Task objective:
Transcribe the material from its first line onward, ending with the line that contains "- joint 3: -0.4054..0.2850" and adding nothing beyond it.

Dataset extract: Begin

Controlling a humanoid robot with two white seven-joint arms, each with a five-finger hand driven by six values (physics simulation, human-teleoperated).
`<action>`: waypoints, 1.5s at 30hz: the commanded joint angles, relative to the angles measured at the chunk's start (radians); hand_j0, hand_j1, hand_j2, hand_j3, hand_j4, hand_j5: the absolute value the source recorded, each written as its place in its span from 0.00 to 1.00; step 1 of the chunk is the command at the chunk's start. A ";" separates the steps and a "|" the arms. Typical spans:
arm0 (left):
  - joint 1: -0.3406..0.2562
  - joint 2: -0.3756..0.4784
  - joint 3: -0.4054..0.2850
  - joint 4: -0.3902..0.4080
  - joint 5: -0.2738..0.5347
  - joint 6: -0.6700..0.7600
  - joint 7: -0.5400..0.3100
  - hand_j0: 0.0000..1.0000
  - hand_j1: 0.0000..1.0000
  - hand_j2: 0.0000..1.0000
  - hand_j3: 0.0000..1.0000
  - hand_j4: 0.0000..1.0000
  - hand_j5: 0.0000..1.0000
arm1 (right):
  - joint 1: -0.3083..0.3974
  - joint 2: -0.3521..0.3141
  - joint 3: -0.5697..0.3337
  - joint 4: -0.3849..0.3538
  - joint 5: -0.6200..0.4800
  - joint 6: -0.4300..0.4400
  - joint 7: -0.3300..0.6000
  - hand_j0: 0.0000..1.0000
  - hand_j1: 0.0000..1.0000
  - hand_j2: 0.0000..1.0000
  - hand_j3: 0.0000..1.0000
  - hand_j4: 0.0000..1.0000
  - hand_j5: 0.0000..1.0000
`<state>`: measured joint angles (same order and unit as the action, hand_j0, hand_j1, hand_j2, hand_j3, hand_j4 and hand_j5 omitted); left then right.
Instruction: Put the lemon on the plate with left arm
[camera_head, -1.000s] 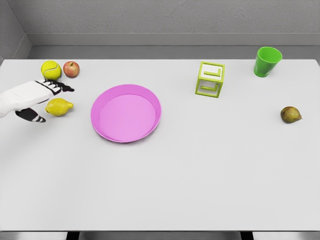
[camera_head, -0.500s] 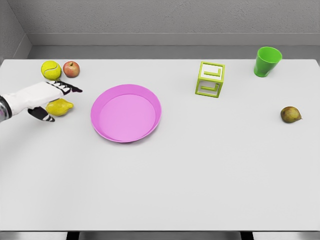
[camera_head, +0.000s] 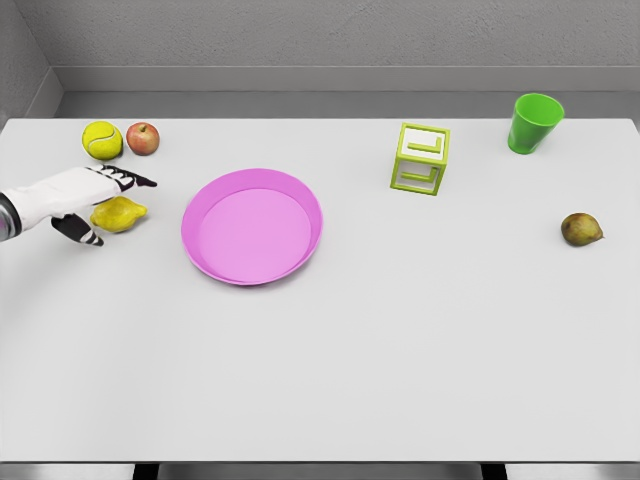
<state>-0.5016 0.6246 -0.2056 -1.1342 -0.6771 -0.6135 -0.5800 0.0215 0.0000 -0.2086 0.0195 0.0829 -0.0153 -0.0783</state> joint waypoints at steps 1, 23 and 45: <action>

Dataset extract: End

Solution:
Controlling a humanoid robot with two white seven-joint arms, each with a five-finger hand driven by six values (physics simulation, human-teleoperated).
`<action>`: waypoints, 1.5s at 30hz: the commanded joint angles, relative to the angles measured at the chunk's start (radians); hand_j0, hand_j1, hand_j2, hand_j3, hand_j4, hand_j5: the absolute value the source recorded, each written as its place in its span from 0.00 to 1.00; step 1 of the chunk is the command at the chunk's start. A ";" separates the steps and a "|" the arms. Typical spans:
arm0 (left):
  - joint 1: -0.3406..0.2562
  - joint 2: -0.3756..0.4784
  - joint 3: -0.4054..0.2850

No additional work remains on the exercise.